One problem with orally-administered painkillers is that even though you may just have pain in a particular area, the medication affects your whole body. This both increases the chance of side effects, and limits the effect of the medication on that one area. Now, however, scientists at Britain's University of Warwick have developed a solution – they've created the world's first ibuprofen skin patch.

Made from a flexible adhesive polymer that was custom-designed by the Bostik company, the patch can incorporate up to 30 percent ibuprofen by weight. When applied externally to a patient's body, the medication gradually leaches from the polymer and through the skin at a controlled rate – it can remain active for up to 12 hours. The concentrated ibuprofen goes straight to work at the desired location, instead of first traveling throughout the patient's bloodstream.

While ibuprofen-containing topical gels do already exist, they release the painkiller at a considerably less consistent rate, and are messier to apply. Additionally, they don't contain as much of it – the 30 percent figure is 5 to 10 times higher than what is possible with most other medication-containing patches and gels.

And even though the patch does reportedly stay attached the skin quite well, it can be peeled off with no adhesive residue and little discomfort.
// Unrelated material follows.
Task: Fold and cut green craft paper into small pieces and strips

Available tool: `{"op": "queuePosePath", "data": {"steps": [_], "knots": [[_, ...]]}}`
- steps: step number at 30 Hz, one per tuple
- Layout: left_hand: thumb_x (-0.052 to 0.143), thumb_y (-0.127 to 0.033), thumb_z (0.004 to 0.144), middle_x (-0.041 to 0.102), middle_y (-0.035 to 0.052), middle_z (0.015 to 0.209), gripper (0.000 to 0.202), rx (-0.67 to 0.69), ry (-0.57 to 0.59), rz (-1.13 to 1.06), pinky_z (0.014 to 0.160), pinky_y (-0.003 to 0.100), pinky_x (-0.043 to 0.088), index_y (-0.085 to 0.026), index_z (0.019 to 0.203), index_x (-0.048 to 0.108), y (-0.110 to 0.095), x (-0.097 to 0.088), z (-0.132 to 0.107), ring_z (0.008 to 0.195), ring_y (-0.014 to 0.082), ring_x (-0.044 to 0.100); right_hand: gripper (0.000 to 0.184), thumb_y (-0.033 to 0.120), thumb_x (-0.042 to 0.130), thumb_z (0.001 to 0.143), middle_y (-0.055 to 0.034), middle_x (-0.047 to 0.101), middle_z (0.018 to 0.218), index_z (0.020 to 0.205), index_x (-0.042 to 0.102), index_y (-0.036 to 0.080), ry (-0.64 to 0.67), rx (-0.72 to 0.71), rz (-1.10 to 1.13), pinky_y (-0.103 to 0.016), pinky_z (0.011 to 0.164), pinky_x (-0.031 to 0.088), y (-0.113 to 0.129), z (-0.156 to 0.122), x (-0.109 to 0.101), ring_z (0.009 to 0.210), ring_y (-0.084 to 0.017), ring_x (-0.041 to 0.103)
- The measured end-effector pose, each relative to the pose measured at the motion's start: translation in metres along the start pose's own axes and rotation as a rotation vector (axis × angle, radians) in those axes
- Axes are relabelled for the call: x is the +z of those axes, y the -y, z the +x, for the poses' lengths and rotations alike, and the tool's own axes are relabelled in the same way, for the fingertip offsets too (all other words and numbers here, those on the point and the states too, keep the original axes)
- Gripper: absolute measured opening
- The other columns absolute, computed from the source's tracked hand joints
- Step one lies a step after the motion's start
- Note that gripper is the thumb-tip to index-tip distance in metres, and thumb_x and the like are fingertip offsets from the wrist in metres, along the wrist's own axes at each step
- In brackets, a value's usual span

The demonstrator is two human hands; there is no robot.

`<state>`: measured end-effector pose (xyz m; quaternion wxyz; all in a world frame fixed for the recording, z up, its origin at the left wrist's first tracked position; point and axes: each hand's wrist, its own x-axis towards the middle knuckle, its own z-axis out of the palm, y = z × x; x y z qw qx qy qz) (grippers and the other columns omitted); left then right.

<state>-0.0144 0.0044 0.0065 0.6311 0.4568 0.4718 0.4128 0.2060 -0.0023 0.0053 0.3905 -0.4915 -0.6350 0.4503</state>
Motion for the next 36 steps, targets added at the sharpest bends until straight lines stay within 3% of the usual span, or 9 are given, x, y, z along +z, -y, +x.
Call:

University of Warwick research chemist Prof. David Haddleton (left) and Medherant CEO Nigel Davis, with a sheet of the patch material

According to the university, the polymer could also be used to create transdermal patches that dispense other types of medication – some of which can't be dissolved into conventional polymers, so aren't currently available in patch-form.

The ibuprofen patch is being commercialized through U Warwick spin-off company Medherant, and is expected to hit the market within about two years.